> [Action item]:
Every record must be given again word for word; no picture belongs in the copy.
--*--
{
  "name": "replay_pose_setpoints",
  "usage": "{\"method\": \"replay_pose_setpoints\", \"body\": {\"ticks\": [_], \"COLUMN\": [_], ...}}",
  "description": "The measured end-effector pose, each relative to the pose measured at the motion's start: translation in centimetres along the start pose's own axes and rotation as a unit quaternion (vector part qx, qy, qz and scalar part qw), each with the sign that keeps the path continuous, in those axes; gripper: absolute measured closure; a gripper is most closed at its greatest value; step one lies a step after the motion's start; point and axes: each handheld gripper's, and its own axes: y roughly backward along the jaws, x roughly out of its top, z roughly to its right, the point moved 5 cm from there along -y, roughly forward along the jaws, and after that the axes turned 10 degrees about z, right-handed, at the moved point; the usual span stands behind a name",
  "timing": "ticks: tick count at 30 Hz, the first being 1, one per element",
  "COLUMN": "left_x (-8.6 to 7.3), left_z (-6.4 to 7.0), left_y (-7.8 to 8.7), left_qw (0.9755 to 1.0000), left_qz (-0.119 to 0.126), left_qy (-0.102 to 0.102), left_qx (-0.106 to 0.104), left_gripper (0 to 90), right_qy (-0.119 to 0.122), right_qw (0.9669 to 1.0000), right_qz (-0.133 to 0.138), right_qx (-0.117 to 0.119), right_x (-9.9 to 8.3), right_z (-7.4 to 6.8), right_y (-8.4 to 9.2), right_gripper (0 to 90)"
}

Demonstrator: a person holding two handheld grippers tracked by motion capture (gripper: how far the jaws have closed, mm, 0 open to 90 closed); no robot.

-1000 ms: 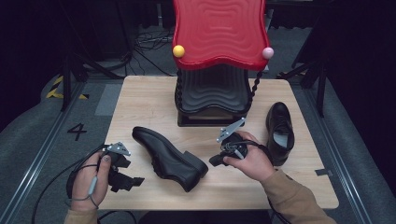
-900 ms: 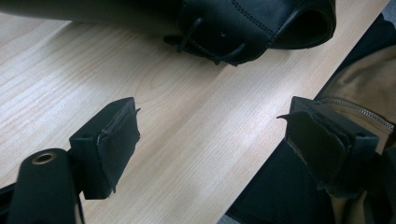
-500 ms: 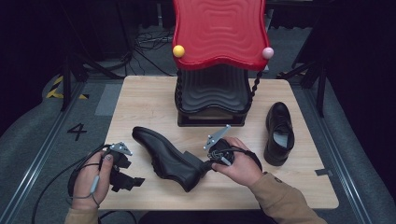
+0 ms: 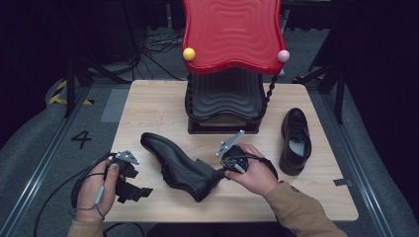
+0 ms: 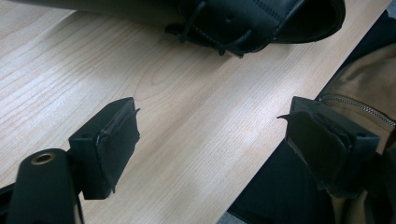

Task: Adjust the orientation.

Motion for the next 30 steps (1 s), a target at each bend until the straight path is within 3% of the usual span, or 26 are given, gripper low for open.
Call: {"method": "replay_pose_setpoints", "body": {"ticks": [10,14,21,26,29,30], "left_x": [0.0,0.0,0.0,0.0,0.0,0.0], "left_z": [0.0,0.0,-0.1,-0.1,0.0,0.0], "left_y": [0.1,0.1,0.1,0.1,0.0,0.0], "left_qw": [1.0,1.0,1.0,1.0,1.0,1.0], "left_qz": [0.002,0.003,0.001,-0.001,0.0,0.0], "left_qy": [0.002,0.003,0.001,0.001,0.0,0.0], "left_qx": [0.0,0.0,0.001,0.001,0.0,-0.001], "left_gripper": [17.8,17.8,17.8,17.8,17.8,17.8], "right_qy": [-0.012,-0.015,-0.033,-0.061,-0.06,-0.066], "right_qw": [0.9997,0.9978,0.9959,0.9922,0.9868,0.9874], "right_qz": [0.005,0.007,0.015,0.021,0.016,0.021], "right_qx": [-0.02,-0.063,-0.083,-0.107,-0.15,-0.142], "right_x": [0.1,-0.1,-0.6,-1.3,-1.9,-2.0], "right_z": [1.0,2.4,3.8,4.9,6.0,6.1], "right_y": [0.5,0.9,1.0,1.0,1.4,1.5], "right_gripper": [89.9,89.6,88.8,83.6,77.1,77.2]}}
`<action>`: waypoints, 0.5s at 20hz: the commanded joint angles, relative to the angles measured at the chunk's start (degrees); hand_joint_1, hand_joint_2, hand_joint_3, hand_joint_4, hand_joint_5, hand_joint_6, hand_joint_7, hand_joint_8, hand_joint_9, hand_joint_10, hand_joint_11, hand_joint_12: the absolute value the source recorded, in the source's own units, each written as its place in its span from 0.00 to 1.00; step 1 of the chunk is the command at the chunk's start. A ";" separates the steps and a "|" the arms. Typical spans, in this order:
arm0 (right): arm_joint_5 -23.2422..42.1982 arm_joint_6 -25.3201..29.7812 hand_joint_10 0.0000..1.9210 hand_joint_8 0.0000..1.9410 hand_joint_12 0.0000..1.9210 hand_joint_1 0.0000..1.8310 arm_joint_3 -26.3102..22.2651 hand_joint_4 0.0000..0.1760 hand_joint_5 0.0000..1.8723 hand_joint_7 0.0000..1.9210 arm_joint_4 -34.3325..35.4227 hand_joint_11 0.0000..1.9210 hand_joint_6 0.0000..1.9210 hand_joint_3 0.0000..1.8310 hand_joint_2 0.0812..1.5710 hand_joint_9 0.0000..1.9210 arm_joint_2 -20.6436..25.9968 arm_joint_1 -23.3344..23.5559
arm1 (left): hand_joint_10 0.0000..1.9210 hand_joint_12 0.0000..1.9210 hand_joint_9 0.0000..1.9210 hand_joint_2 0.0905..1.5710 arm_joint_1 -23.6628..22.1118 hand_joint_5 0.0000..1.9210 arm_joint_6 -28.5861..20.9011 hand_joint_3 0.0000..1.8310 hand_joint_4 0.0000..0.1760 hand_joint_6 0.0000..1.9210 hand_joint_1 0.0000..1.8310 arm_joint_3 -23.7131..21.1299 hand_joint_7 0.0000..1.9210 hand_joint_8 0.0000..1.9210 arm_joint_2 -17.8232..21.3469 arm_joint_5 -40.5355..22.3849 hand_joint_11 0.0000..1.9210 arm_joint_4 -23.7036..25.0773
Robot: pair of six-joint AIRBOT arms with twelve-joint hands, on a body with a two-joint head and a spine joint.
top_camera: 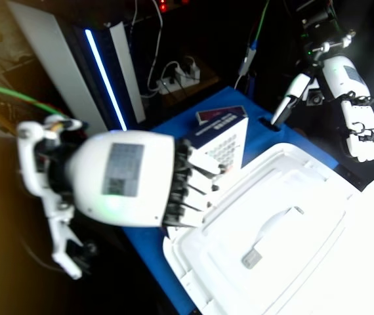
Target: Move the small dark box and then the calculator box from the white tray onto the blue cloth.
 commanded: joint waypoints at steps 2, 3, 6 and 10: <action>5.12 0.40 0.74 0.51 0.90 0.64 -1.65 0.00 0.35 0.55 2.53 0.56 0.25 0.00 0.74 0.59 1.18 1.06 | 0.00 0.10 0.05 0.49 -0.31 0.01 -0.26 0.00 0.97 0.00 0.31 0.38 0.07 0.00 -0.01 -5.13 0.00 -2.29; 5.19 0.40 0.68 0.44 0.86 0.63 -2.21 0.00 0.46 0.58 2.37 0.57 0.49 0.00 0.72 0.61 1.67 1.06 | 0.00 0.09 0.05 0.49 -0.29 0.01 -0.26 0.00 0.98 0.00 0.31 0.38 0.07 0.00 -0.01 -5.12 0.00 -2.31; 5.37 0.40 0.66 0.29 0.85 0.63 -3.78 0.00 0.51 0.66 1.30 0.56 0.53 0.00 0.71 0.62 2.80 1.05 | 0.00 0.08 0.05 0.49 0.13 0.01 -0.26 0.00 0.95 0.00 0.31 0.38 0.07 0.00 0.00 -5.09 0.00 -2.87; 5.37 0.40 0.79 0.36 0.98 0.62 -5.39 0.00 0.49 0.64 0.27 0.52 0.56 0.00 0.72 0.57 3.75 0.74 | 0.00 0.06 0.04 0.50 0.38 0.01 -0.26 0.00 0.95 0.00 0.31 0.34 0.07 0.00 -0.01 -5.11 0.00 -3.07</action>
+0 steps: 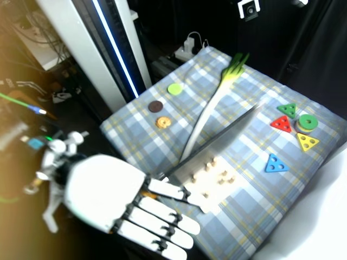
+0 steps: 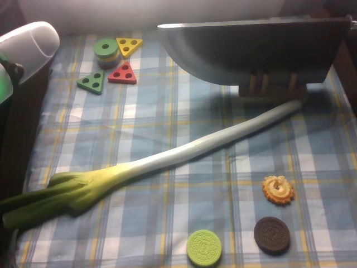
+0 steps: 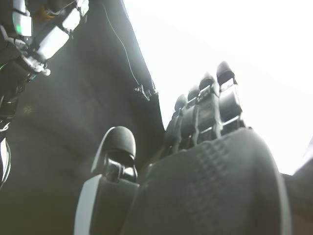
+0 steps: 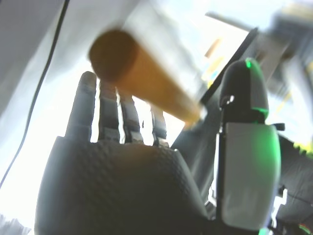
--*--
> [Solved problem]:
{
  "name": "replay_pose_setpoints",
  "usage": "{\"method\": \"replay_pose_setpoints\", \"body\": {\"ticks\": [_], \"COLUMN\": [_], ...}}",
  "description": "The measured end-effector pose, each relative to the pose measured at the motion's start: translation in centimetres along the start pose's own axes and rotation as a unit quaternion (vector part qx, qy, qz and scalar part qw), each with the sign that keeps the path continuous, in those axes; gripper: absolute measured closure; a gripper is most closed at its greatest value; step one lies a step after the motion's start; point and axes: each handheld gripper's, and its own axes: y roughly backward along the jaws, x roughly out of its top, z roughly to its right, the point moved 5 cm from there along -y, roughly forward along the jaws, and after that the axes turned 10 degrees about z, right-handed, at the moved point; the usual span stands behind a name",
  "timing": "ticks: tick count at 30 Hz, the first being 1, one per element",
  "COLUMN": "left_x (-8.6 to 7.3), left_z (-6.4 to 7.0), left_y (-7.8 to 8.7), left_qw (0.9755 to 1.0000), left_qz (-0.119 to 0.126), left_qy (-0.102 to 0.102), left_qx (-0.106 to 0.104), left_gripper (0 to 90), right_qy (-0.119 to 0.122), right_qw (0.9669 to 1.0000), right_qz (-0.133 to 0.138), right_qx (-0.117 to 0.119), right_x (-9.9 to 8.3), right_z (-7.4 to 6.8), right_y (-8.4 to 9.2), right_gripper (0 to 90)"
}

Demonstrator: a person holding two handheld grippers tracked by motion capture (gripper: how far the jaws have closed, mm, 0 open to 90 closed); no robot.

-1000 ms: 
-900 ms: 
-500 ms: 
+0 ms: 
+0 ms: 

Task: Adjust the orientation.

Motion for the next 30 steps (1 s), a target at each bend until the straight path is within 3% of the usual span, or 26 are given, gripper low for open.
Call: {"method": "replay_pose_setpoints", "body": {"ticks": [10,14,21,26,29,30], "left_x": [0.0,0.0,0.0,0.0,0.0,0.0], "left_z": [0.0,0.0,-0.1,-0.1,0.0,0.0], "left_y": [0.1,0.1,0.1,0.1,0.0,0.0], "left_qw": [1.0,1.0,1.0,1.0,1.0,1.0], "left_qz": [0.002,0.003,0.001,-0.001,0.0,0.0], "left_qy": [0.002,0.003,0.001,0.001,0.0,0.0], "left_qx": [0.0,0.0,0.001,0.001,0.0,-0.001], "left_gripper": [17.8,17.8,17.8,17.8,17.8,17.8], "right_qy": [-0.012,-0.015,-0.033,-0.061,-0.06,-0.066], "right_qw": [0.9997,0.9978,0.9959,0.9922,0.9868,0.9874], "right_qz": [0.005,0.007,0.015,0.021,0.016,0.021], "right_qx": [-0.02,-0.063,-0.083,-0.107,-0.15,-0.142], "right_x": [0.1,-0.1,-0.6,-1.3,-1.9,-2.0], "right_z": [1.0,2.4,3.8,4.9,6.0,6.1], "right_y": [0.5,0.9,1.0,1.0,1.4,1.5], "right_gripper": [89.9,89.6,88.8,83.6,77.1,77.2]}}
`<action>`: waypoints, 0.5s at 20hz: the commanded joint angles, relative to the angles measured at the chunk's start (degrees); hand_joint_1, hand_joint_2, hand_joint_3, hand_joint_4, hand_joint_5, hand_joint_6, hand_joint_7, hand_joint_8, hand_joint_9, hand_joint_10, hand_joint_11, hand_joint_12: the absolute value the source recorded, in the source's own units, each written as its place in its span from 0.00 to 1.00; step 1 of the chunk is the command at the chunk's start. A ";" separates the steps and a "|" the arms. Typical spans, in this order:
arm0 (right): arm_joint_5 -23.2422..42.1982 arm_joint_6 -25.3201..29.7812 hand_joint_10 0.0000..1.9210 hand_joint_8 0.0000..1.9410 hand_joint_12 0.0000..1.9210 hand_joint_1 0.0000..1.8310 arm_joint_3 -26.3102..22.2651 hand_joint_4 0.0000..0.1760 hand_joint_5 0.0000..1.8723 hand_joint_7 0.0000..1.9210 arm_joint_4 -34.3325..35.4227 hand_joint_11 0.0000..1.9210 hand_joint_6 0.0000..1.9210 hand_joint_3 0.0000..1.8310 hand_joint_2 0.0812..1.5710 hand_joint_9 0.0000..1.9210 arm_joint_2 -20.6436..25.9968 arm_joint_1 -23.3344..23.5559
arm1 (left): hand_joint_10 0.0000..1.9210 hand_joint_12 0.0000..1.9210 hand_joint_9 0.0000..1.9210 hand_joint_2 0.0905..1.5710 arm_joint_1 -23.6628..22.1118 hand_joint_5 0.0000..1.9210 arm_joint_6 -28.5861..20.9011 hand_joint_3 0.0000..1.8310 hand_joint_4 0.0000..0.1760 hand_joint_6 0.0000..1.9210 hand_joint_1 0.0000..1.8310 arm_joint_3 -23.7131..21.1299 hand_joint_7 0.0000..1.9210 hand_joint_8 0.0000..1.9210 arm_joint_2 -17.8232..21.3469 arm_joint_5 -40.5355..22.3849 hand_joint_11 0.0000..1.9210 arm_joint_4 -23.7036..25.0773
Robot: pair of six-joint AIRBOT arms with twelve-joint hands, on a body with a two-joint head and a spine joint.
top_camera: 
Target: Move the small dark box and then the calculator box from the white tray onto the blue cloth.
 commanded: joint waypoints at steps 2, 3, 6 and 10: <action>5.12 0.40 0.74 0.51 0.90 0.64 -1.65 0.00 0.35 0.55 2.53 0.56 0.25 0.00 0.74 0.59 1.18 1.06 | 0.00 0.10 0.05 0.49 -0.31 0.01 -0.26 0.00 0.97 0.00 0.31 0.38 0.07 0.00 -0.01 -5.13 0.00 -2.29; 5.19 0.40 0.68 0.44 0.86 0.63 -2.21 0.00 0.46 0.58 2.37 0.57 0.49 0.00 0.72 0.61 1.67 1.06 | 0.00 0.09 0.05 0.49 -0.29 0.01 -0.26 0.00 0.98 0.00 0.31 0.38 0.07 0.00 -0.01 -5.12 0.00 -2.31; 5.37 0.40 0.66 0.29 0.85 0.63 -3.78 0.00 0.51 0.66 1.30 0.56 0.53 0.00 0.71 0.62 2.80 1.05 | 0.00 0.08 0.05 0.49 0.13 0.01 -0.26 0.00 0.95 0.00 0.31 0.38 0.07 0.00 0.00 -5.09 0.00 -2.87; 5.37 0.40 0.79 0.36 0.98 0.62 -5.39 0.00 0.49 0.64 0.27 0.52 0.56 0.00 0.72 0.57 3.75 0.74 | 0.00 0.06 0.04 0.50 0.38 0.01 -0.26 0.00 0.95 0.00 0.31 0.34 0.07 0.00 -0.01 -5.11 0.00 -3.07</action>
+0 steps: 
+0 steps: 
+0 steps: 
+0 steps: 

The exercise has been finished.